MillenniumPost
Nation

Bofors case: Plea for early hearing filed in apex court

An application has been moved in the Supreme Court seeking early hearing of the politically- sensitive Rs 64 crore Bofors pay-off case after a fresh media report suggesting a financial quid pro quo for the Rs 1,437 crore Howitzer gun deal in 1986.
The plea by BJP leader and advocate Ajay Agrawal has also alleged apparent collusiveness by CBI with the accused persons in the Bofors scam, saying the agency did not challenge the Delhi High Court's May 31, 2005 judgement quashing all charges against the Europe-based Hinduja brothers.
He has challenged the judgement in the apex court which had on October 18, 2005 admitted his petition that was filed after the CBI failed to approach the top court with the appeal within the 90-day deadline after the High Court verdict.
In the application, the lawyer-turned-politician said he had filed the appeal in public interest because the CBI did not come forward and it was reported that the Law Ministry then had not given permission to the agency, despite the fact that the High Court order was illegal.
To substantiate the allegation of collusiveness between the CBI and the accused persons, Agrawal in his application has narrated the sequence of events that led to the defreezing of the London bank account of Italian businessman Ottavio Quattrocchi, alleged middleman in the deal, in 2006, for which the then Additional Solicitor General B Dutta had visited England.

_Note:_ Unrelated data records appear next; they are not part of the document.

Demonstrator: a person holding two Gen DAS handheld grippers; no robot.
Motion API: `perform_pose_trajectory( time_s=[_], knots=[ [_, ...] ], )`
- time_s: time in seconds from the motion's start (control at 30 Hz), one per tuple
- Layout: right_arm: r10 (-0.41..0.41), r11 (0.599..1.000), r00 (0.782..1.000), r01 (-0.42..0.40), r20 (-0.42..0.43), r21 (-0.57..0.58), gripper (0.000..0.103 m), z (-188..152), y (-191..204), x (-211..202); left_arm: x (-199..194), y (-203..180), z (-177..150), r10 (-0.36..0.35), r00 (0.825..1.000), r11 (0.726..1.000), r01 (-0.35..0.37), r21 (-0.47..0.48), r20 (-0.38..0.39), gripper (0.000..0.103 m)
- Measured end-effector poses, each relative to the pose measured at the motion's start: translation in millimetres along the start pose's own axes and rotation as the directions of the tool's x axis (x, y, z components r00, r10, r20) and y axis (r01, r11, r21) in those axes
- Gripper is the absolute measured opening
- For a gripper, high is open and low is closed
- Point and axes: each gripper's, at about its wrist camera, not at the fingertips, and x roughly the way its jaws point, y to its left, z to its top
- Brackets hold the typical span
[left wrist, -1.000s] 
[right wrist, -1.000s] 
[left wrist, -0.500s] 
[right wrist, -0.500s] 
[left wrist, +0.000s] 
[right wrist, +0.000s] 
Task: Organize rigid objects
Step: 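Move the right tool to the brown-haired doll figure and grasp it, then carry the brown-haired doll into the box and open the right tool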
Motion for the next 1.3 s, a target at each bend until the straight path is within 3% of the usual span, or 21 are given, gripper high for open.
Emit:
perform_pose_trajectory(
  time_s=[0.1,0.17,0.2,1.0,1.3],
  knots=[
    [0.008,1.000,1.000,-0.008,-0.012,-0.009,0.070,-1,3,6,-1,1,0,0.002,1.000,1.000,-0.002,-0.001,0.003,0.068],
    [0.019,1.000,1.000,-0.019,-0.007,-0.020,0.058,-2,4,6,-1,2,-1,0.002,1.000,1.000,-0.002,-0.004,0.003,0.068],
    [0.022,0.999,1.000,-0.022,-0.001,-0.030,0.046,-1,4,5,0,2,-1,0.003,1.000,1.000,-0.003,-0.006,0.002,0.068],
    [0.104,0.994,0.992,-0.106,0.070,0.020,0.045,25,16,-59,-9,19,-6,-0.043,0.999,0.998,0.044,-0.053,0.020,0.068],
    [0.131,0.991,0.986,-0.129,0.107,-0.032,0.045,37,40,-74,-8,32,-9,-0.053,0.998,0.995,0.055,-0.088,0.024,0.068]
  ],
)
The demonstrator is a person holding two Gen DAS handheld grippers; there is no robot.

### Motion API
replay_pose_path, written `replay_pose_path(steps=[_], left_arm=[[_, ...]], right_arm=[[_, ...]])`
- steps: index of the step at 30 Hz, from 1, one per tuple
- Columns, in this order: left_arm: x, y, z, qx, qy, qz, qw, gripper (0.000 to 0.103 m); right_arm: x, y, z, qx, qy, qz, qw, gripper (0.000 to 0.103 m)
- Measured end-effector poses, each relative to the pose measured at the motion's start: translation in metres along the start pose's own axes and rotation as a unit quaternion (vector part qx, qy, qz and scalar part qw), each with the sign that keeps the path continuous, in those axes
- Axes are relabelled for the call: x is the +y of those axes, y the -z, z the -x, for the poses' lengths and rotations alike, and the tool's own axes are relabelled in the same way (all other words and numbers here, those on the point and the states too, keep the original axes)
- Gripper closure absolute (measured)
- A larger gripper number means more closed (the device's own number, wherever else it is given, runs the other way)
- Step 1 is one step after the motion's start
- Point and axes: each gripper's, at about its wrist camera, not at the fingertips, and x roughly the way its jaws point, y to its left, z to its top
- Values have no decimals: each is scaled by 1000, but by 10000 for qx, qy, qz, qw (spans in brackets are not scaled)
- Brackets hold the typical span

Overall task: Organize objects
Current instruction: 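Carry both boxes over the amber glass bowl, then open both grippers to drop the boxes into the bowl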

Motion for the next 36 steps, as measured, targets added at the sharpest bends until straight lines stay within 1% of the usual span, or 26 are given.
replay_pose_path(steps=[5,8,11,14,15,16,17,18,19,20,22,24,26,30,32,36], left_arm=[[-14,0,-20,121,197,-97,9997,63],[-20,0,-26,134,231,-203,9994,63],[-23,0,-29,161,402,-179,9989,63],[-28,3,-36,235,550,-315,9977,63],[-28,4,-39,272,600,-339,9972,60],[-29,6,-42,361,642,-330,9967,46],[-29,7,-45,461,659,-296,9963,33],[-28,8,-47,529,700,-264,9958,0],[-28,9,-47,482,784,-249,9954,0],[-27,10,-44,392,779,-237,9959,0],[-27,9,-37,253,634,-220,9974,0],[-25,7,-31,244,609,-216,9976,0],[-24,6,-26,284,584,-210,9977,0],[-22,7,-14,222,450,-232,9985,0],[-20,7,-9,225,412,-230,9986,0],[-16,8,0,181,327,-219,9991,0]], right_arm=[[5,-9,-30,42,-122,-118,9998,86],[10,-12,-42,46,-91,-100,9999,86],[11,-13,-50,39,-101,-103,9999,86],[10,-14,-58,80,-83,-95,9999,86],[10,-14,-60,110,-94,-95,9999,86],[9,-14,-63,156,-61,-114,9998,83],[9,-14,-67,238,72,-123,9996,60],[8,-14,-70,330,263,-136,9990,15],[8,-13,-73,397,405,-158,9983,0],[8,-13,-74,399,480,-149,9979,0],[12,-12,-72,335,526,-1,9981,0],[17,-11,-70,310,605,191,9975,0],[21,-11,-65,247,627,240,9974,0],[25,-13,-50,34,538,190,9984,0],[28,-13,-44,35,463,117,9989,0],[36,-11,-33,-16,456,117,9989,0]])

He said such a step was undertaken despite the fact that the then UPA government and the CBI were aware that his appeal has been admitted by the apex court.
Agrawal, who had contested the Rai Bareli Lok Sabha elections in 2014 against Congress President Sonia Gandhi, also claimed that the CBI did not bother to inform the Chief Metropolitan Magistrate, which was seized of the Quattrocchi matter, to inform about its move to defreeze the accounts.
He said that on August 3, he had written a letter to the CBI seeking re-investigation of the entire Bofors scam and the trail of alleged bribe money deposited in Quattrocchi's London bank account and the subsequent developments after the defreezing of the account on January 16, 2006.
Fresh developments assume significance in the wake of a demand in Parliament by ruling BJP MPs for reopening of the probe into the Bofors kickback scandal after the media reports quoting Swedish chief investigator Sten Lindstrom's suggested payment of alleged bribery at the top level.
After the developments in Parliament, Agrawal also wrote a letter to the Enforcement Directorate seeking investigation into the trail of the kickback money under the Foreign Exchange Management Act (FEMA), 1999 and the Prevention of Money Laundering Act, 2002.
In the July 28 letter to the ED, he claimed that the alleged crimes were committed continuously till 2006 when two London accounts held by Quattrochi, who has been accused as one of the middlemen in the deal, were de-freezed.
The BJP leader said the CBI should file an affidavit about the facts and course of investigation into the case, as during the brief hearing on December 1, 2016, the agency had told the apex court that the authorities had not permitted it to file an appeal against the May 31, 2005 verdict.
He said he would try to convince the apex court through his petition that the "High Court had quashed the charges against the accused persons on technical grounds and the order was totally perverse which is liable to be set aside."
Justice R S Sodhi, since retired, of the Delhi High Court had on May 31, 2005 quashed all charges against the Hinduja brothers -- Srichand, Gopichand and Prakashchand -- and the Bofors company and castigated the CBI for its handling of the case saying it had cost the exchequer about Rs 250 crore.